D'où l'intérêt, pour le pouvoir socialiste, de donner une portée politique au défaut de paiement, en accusant une fois de plus les Etats-Unis de mener une guerre économique contre Caracas, notamment via les récentes sanctions interdisant les transactions sur la dette vénézuélienne au sein du système financier américain.

Et, même si le gel des remboursements aurait un effet désastreux à moyen et long terme sur le Venezuela, le chef de l'Etat, élu en 2013, peut s'en servir pour la présidentielle de décembre 2018.

"Arrêter de payer va permettre à Maduro d'avoir plus d'argent pour la campagne présidentielle l'an prochain et de pouvoir importer des biens de première nécessité, comme la nourriture et les médicaments, qui ont souffert de la forte volonté du gouvernement de payer la dette plutôt qu'importer", explique à l'AFP Diego Moya-Ocampos, du cabinet d'études britannique IHS.

La Fédération pharmaceutique estime que 85% des médicaments sont manquants au Venezuela.
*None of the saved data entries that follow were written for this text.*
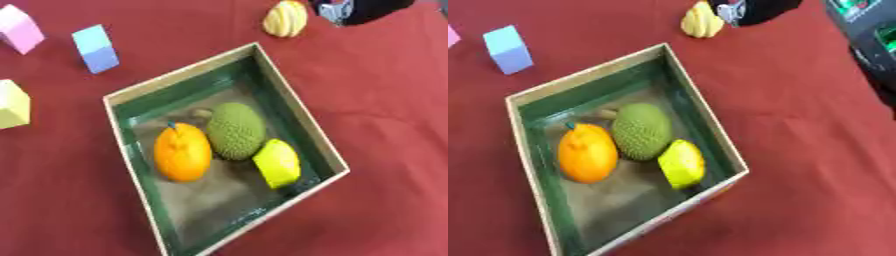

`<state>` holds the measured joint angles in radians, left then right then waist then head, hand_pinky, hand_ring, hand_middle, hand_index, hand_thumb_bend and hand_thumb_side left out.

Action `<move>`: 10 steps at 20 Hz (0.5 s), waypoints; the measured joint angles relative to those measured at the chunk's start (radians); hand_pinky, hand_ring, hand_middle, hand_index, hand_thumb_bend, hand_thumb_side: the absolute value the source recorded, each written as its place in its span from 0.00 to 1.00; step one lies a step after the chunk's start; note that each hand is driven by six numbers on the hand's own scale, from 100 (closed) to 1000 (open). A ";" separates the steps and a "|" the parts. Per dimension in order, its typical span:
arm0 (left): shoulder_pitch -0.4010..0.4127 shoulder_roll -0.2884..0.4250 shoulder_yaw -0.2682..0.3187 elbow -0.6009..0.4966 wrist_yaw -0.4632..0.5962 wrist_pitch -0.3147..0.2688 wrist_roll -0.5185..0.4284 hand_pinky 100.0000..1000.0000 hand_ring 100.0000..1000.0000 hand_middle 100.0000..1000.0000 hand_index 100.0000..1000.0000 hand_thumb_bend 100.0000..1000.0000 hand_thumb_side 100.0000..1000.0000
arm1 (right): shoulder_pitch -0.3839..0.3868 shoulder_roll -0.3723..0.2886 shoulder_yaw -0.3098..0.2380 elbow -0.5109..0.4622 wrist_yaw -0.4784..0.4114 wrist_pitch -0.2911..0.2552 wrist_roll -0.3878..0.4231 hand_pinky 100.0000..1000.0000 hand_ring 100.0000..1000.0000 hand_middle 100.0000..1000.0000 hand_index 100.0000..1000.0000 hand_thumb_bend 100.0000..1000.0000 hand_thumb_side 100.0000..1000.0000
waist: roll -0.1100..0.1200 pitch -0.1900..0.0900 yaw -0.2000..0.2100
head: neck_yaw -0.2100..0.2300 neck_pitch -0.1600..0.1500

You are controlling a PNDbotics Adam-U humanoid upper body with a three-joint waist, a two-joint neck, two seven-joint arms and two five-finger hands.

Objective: Pick up objects on the table and place them in the box.

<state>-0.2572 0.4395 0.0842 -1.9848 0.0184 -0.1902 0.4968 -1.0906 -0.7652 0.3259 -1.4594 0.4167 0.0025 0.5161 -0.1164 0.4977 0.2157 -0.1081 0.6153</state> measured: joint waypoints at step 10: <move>-0.015 0.001 0.000 0.000 0.002 -0.002 -0.001 0.73 0.65 0.61 0.77 0.02 0.62 | -0.032 0.046 -0.049 0.179 0.160 -0.068 -0.002 0.89 0.91 0.79 0.88 0.30 0.00 | -0.017 0.040 0.025 | -0.023 -0.038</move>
<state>-0.2718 0.4402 0.0838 -1.9848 0.0208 -0.1919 0.4961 -1.1222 -0.7187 0.2774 -1.2808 0.5770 -0.0652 0.5140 -0.1329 0.5373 0.2407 -0.1314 0.5770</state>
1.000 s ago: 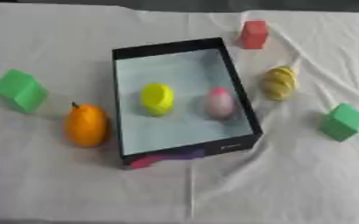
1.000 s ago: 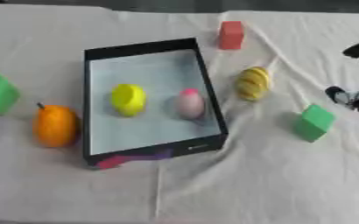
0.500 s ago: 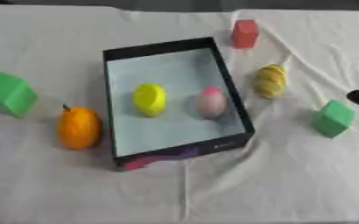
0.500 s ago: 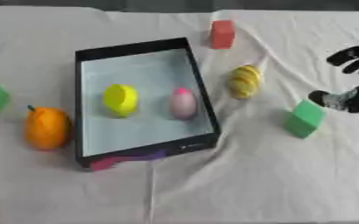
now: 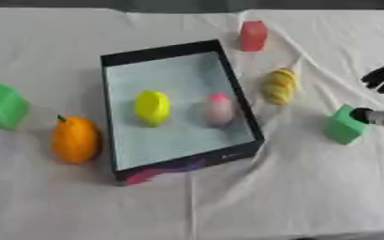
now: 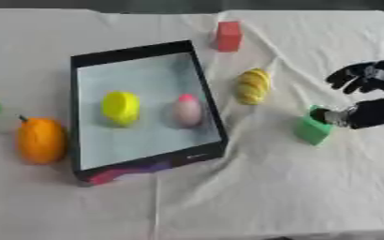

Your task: Pick up objects on the table and place them in the box.

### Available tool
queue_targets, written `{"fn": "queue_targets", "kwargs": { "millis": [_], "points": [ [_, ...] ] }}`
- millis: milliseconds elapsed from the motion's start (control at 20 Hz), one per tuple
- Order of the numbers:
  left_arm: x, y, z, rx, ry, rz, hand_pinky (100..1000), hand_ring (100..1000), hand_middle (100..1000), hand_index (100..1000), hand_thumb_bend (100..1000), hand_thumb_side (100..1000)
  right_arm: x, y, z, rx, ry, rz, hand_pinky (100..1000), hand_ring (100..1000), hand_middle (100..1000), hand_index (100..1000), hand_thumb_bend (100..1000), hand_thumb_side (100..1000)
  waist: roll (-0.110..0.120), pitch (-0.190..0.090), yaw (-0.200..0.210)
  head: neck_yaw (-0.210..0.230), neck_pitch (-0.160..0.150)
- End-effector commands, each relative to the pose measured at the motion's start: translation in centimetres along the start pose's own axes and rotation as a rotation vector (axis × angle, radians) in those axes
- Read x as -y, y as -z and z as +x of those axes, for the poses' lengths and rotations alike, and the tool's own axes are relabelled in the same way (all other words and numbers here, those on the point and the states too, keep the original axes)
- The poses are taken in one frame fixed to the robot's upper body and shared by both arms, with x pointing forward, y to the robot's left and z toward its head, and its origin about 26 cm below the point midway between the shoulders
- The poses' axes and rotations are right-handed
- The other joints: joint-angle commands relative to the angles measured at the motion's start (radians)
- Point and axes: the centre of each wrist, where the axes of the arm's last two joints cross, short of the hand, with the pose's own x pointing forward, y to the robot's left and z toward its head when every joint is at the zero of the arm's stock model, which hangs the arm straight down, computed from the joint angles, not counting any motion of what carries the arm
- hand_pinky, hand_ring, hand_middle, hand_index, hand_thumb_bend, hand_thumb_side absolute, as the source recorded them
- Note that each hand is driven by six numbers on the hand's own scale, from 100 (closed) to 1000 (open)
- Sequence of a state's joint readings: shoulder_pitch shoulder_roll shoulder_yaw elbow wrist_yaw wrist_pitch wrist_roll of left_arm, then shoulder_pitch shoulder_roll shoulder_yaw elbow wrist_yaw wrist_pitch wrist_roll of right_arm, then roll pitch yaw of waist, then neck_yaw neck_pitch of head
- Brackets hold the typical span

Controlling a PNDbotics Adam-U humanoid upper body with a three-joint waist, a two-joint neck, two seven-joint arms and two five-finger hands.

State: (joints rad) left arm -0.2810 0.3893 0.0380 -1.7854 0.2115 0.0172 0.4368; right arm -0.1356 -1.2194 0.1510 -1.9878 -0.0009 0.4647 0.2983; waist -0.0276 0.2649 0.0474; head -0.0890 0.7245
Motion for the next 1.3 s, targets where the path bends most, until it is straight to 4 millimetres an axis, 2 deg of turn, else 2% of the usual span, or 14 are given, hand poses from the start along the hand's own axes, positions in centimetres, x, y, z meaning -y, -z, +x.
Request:
{"fn": "queue_targets", "kwargs": {
  "millis": [50, 250, 400, 600, 1300],
  "points": [
    [0.0, 0.4, 0.6, 0.024, 0.001, -0.014, 718, 796, 676, 743, 106, 821, 0.7, -0.1, 0.3, -0.013, -0.044, -0.011, 899, 843, 804, 887, 452, 466, 0.004, -0.018, 0.001, -0.004, -0.019],
    [0.1, 0.4, 0.7, 0.023, -0.001, -0.017, 717, 796, 676, 743, 106, 822, 0.6, 0.4, -0.2, -0.041, -0.063, -0.017, 897, 848, 806, 890, 452, 482, 0.006, -0.015, 0.003, -0.003, -0.02],
    [0.2, 0.3, 0.6, 0.021, -0.001, -0.024, 717, 795, 674, 742, 103, 822, 0.5, 0.9, -0.8, -0.073, -0.064, -0.019, 892, 851, 804, 892, 450, 424, 0.007, -0.013, 0.004, 0.0, -0.02],
    [0.2, 0.3, 0.6, 0.021, -0.001, -0.023, 717, 795, 673, 742, 103, 822, 0.3, 1.5, -1.6, -0.1, -0.049, -0.009, 892, 853, 804, 891, 450, 410, 0.009, -0.01, 0.005, 0.0, -0.016],
    [0.4, 0.3, 0.7, 0.019, -0.007, -0.035, 717, 796, 669, 741, 103, 822, -0.1, 3.0, -2.8, -0.124, -0.061, 0.056, 892, 865, 818, 899, 449, 423, 0.012, -0.006, 0.012, 0.0, -0.017]
  ]
}}
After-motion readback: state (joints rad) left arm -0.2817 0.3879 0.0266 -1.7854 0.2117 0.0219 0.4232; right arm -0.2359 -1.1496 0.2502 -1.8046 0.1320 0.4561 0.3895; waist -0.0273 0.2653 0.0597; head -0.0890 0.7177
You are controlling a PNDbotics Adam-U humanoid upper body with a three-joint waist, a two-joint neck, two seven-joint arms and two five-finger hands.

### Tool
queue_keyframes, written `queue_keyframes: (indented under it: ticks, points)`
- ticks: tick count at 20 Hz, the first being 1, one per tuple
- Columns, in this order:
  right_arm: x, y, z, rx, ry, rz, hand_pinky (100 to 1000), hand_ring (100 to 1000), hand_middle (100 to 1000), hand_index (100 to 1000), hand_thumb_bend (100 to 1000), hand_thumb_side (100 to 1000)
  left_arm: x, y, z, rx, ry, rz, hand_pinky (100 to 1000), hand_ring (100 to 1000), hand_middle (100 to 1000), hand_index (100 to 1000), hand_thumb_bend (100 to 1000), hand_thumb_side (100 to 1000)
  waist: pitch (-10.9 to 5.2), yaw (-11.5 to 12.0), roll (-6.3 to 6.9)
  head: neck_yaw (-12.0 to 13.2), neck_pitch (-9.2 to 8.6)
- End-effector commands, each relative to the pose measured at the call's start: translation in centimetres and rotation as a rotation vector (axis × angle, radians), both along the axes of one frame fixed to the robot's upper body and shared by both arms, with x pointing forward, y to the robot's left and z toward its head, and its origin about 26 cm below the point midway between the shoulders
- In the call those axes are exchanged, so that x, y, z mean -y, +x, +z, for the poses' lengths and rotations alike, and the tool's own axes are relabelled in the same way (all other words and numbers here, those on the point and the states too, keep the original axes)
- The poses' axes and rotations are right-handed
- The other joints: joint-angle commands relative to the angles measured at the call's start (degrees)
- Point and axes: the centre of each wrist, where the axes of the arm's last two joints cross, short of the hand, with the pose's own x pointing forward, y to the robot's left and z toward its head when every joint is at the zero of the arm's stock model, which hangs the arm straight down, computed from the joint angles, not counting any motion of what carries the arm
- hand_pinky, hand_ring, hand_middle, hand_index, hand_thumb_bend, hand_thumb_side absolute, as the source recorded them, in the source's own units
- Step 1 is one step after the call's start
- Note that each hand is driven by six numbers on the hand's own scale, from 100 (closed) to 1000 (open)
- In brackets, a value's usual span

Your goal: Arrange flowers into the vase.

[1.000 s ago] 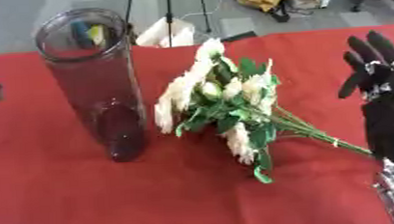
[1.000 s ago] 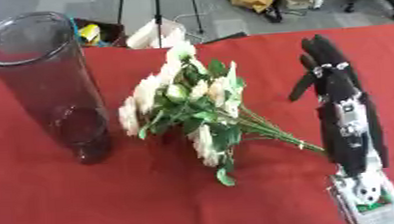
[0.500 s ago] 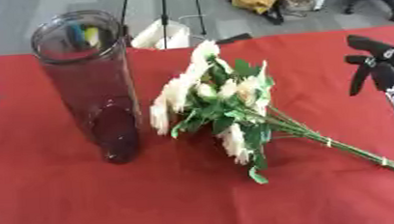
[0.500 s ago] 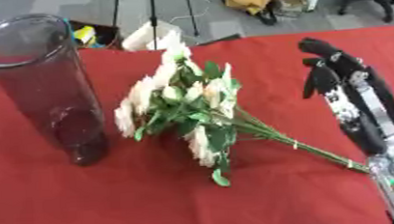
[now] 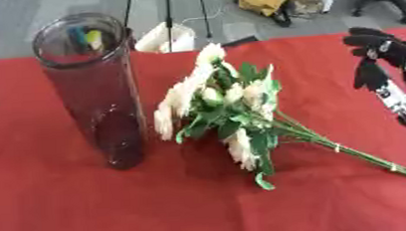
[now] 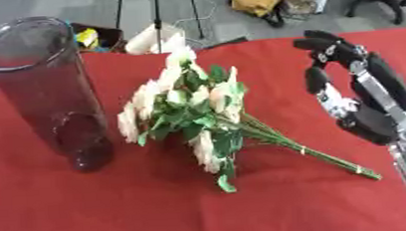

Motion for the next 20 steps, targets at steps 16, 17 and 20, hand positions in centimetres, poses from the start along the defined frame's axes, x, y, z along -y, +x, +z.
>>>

Les habitants sont lassés de faire la queue pendant des heures face aux supermarchés et aux pharmacies, pour finalement ne pouvoir acheter qu'une partie des produits dont ils ont besoin.

C'est cette colère populaire qui est à l'origine du vaste mouvement de protestation du printemps, quand des milliers de Vénézuéliens ont manifesté sans relâche d'avril à juillet pour exiger le départ du président Maduro. Les violences autour de ces rassemblements ont fait 125 morts.

A Caracas, Freddy Chacon, chauffeur de moto-taxi de 27 ans, soupire: "J'ai entendu dire qu'ils ont du mal à payer, ce qu'ils devraient faire c'est acheter des médicaments et des aliments".

"Mais si tout d'un coup ils arrêtent de payer, ça peut être pire", reconnaît-il.